Approximately 1.5% of adult Americans are affected by dysthymia according to the National Institute of Mental Health. It can begin in childhood or in adulthood although for children, their mood may be more irritable rather than sad or depressed. It is also more common in women than men with the later having a 50% chance if being affected. The average age of onset is about 30 years old.

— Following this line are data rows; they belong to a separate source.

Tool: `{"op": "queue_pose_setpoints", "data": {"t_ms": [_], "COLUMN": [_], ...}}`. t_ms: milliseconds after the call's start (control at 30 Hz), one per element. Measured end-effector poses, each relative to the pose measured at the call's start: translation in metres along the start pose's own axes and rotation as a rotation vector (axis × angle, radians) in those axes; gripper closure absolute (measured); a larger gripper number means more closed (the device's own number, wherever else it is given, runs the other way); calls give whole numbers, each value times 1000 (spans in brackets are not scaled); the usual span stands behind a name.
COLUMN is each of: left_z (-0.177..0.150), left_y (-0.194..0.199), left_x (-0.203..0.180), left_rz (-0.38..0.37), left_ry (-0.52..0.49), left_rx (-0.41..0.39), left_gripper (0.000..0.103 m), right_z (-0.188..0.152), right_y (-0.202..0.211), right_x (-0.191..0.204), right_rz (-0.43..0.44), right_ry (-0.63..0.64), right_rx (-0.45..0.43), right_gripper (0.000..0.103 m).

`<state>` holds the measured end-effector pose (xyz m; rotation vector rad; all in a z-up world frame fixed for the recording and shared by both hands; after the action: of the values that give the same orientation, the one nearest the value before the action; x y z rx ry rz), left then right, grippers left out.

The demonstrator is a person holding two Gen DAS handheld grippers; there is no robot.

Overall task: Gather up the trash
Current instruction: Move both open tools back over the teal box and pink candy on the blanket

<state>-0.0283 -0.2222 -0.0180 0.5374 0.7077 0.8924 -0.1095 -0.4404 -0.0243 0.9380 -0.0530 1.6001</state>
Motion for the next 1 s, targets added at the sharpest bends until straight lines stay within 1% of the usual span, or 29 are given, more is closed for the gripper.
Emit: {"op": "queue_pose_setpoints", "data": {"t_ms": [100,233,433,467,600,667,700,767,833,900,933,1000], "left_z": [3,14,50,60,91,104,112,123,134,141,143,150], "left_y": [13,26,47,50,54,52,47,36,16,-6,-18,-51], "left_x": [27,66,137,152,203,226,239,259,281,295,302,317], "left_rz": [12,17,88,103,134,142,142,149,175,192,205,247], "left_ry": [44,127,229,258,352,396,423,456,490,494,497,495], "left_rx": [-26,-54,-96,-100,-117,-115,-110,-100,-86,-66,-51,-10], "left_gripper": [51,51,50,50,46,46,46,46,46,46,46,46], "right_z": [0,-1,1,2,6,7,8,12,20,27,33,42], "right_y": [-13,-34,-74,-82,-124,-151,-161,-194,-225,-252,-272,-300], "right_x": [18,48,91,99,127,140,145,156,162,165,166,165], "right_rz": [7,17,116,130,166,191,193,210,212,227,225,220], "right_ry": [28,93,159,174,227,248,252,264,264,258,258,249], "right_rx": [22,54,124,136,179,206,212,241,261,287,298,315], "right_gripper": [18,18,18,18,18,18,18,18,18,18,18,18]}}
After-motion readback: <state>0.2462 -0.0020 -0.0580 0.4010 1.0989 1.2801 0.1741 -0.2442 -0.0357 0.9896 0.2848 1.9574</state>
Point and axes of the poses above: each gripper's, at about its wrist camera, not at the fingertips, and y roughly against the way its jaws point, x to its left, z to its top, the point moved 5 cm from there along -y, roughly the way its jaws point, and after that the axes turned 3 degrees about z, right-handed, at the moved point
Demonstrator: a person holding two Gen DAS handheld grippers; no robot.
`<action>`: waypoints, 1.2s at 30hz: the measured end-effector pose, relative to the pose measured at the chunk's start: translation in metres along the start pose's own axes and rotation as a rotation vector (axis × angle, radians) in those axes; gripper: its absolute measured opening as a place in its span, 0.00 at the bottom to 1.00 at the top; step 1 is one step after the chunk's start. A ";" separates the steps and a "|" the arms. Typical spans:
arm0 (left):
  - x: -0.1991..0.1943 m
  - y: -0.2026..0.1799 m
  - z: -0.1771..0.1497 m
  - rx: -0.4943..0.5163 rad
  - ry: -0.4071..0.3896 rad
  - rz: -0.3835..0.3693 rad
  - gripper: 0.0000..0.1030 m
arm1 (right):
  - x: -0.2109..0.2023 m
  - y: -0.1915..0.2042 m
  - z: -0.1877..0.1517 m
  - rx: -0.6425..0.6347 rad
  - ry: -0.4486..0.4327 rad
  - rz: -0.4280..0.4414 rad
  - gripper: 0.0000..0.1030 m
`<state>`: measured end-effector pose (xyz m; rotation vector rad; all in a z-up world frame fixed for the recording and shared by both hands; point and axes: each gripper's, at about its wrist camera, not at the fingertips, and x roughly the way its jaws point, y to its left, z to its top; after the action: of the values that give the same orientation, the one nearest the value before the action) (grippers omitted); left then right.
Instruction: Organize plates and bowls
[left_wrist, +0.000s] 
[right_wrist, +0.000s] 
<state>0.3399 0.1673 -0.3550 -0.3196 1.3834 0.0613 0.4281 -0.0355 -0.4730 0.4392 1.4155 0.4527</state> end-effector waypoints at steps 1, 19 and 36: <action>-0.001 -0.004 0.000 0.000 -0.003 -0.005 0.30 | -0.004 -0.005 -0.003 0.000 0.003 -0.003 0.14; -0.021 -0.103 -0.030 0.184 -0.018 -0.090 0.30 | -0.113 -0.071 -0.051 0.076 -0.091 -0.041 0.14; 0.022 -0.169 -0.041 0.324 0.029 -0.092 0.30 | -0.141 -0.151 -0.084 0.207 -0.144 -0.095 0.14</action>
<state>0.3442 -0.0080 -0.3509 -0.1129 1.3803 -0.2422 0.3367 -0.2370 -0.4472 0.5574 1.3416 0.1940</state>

Although less severe, dysthymic disorder may persist for up to two years. Because it happens for a long time, it is common for someone with this condition to believe that it is normal to always feel depressed. Therefore, the sooner a person seeks help, the sooner he or she can get relief and possibly avoid further distress that’s if they even realize that they are sick.
Causes of Dysthymia
The actual cause if the persistent depressive disorder is not known but certain factors appear to increase the risk of developing or triggering of the illness which include: Genetic causes which are linked to having an immediate relative who has had major depressive disorder. It has also been associated with the presence of personality disorders like avoidant, dependent, histrionic, borderline and narcissistic. Approximately 10% of the dysthymia patients will go on to develop major depression hence double depression.
Physical illnesses can also bring about dysthymia such as Acquired Immunodeficiency Syndrome (AIDS), hypothyroidism, and multiple sclerosis among others. Traumatic events such as the loss of a loved one, financial problems or a high level of stress can trigger persistent depressive disorder in some people.
Signs and Symptoms of Dysthymia
The general symptoms of persistent depression disorder are feelings of sadness or depressed mood, hopelessness or worthlessness, excessive guilt, loss of enjoyment in things that were once pleasurable, insomnia or excessive sleep, fatigue and in worst cases recurring thoughts of death or suicide, suicide plan, or suicide attempt. In children, symptoms may include depressed mood and irritability.
Complications or outcomes of persistent depressive disorder include reduced quality of life, relationship conflicts, personality disorders or other mental health disorders which sometimes pushes patients to substance abuse as a way of relief.
Medical Marijuana and Dysthymic Disorder
Medical marijuana has been used for centuries to treat patients who suffer from depression given its role in helping improve the functional aspects of life. Medical cannabis is known to alleviate the anxiety and stress most commonly associated with depression. The pain relieving properties of medical marijuana can also help reduce depression that is related to chronic pain and other ailments.
According to research, patients have testified to medical cannabis providing relief to many of their symptoms better than pharmaceutical medications and with significantly fewer side effects.
Research also shows that the cannabinoid CB1 receptor induces a phenotypic state that is analogous to melancholic depression, including symptoms such as loss of appetite, anxiety, increased arousal and wakefulness, deficits in extinction of aversive memories and super sensitivity to stress. Furthermore, endocannabinoid activity at the CB1 cannabinoid receptor level exerted an antidepressant-like effect in some animal models of depression.
However, since this particular illness also affects children, the question of whether the children should use it arises. The good news is that there are other more favorable ways of consuming marijuana other than smocking it. Intake methods for the use of medical marijuana may also include vaporization, tinctures, teas, and edible products.
Most commonly reported side effects from the use of medical cannabis include dry mouth, red eyes, increased appetite, and tiredness but never any death attributable to a medical cannabis overdose.
NOTE: You are advised to use medical cannabis in consultation with a physician who specializes in cannabinoid medicine.
The inadequacy of the conventional medications especially antidepressants make marijuana the safest means of redemption from the depressing dysthymia. With additional studies and research, we can be able to better elucidate the role of this system in the pathogenesis of depression.